Pasan Khera is a village in Sareni block of Rae Bareli district, Uttar Pradesh, India. It is located 13 km from Lalganj, the tehsil headquarters. As of 2011, it has a population of 671 people, in 99 households. It has no healthcare facilities and does not host a weekly haat or a permanent market. It belongs to the nyaya panchayat of Malkegaon.

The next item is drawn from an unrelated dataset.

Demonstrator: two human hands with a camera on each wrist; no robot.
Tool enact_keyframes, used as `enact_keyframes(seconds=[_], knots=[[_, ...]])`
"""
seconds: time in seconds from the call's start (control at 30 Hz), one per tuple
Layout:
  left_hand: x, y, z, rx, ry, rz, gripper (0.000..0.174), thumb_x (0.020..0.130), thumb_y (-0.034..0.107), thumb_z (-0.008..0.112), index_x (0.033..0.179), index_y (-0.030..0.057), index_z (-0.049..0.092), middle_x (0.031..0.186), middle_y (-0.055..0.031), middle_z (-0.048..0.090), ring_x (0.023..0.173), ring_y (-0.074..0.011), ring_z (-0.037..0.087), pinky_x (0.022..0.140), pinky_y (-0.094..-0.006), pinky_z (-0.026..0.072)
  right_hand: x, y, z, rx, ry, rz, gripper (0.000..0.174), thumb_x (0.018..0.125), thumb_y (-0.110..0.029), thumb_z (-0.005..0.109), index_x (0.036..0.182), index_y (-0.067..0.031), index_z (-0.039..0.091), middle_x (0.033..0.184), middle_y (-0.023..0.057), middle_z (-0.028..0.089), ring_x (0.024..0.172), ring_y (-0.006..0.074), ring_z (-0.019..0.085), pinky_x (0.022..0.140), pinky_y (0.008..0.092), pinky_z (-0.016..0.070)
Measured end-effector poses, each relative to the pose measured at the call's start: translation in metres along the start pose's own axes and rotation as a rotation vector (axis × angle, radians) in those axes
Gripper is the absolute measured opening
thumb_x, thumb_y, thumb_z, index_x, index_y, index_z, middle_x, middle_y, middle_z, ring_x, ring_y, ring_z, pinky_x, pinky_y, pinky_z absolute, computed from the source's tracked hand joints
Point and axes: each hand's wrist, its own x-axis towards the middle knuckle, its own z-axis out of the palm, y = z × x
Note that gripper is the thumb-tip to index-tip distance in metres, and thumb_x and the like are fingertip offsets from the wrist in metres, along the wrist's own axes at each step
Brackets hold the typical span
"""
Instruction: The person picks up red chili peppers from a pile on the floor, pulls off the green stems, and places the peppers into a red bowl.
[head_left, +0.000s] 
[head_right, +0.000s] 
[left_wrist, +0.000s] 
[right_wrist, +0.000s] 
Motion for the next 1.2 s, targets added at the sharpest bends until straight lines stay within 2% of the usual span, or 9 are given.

The 1951 census recorded Pasan Khera as comprising 1 hamlet, with a total population of 233 people (116 male and 117 female), in 45 households and 36 physical houses. The area of the village was given as 114 acres. 29 residents were literate, 26 male and 3 female. The village was listed as belonging to the pargana of Sareni and the thana of Sareni.

The 1961 census recorded Pasan Khera as comprising 1 hamlet, with a total population of 269 people (134 male and 135 female), in 46 households and 40 physical houses. The area of the village was given as 114 acres.

The 1981 census recorded Pasan Khera as having a population of 425 people, in 73 households, and having an area of 46.14 hectares. The main staple foods were given as wheat and rice.

The 1991 census recorded Pasan Khera (as "Vasan Khera") as having a total population of 472 people (247 male and 225 female), in 72 households and 72 physical houses. The area of the village was listed as 46 hectares. Members of the 0-6 age group numbered 71, or 15% of the total; this group was 51% male (36) and 49% female (35). Members of scheduled castes made up 29% of the village's population, while no members of scheduled tribes were recorded. The literacy rate of the village was 51% (165 men and 76 women). 107 people were classified as main workers (93 men and 14 women), while 0 people were classified as marginal workers; the remaining 365 residents were non-workers. The breakdown of main workers by employment category was as follows: 39 cultivators (i.e. people who owned or leased their own land); 41 agricultural labourers (i.e. people who worked someone else's land in return for payment); 0 workers in livestock, forestry, fishing, hunting, plantations, orchards, etc.; 0 in mining and quarrying; 0 household industry workers; 7 workers employed in other manufacturing, processing, service, and repair roles; 0 construction workers; 10 employed in trade and commerce; 0 employed in transport, storage, and communications; and 10 in other services.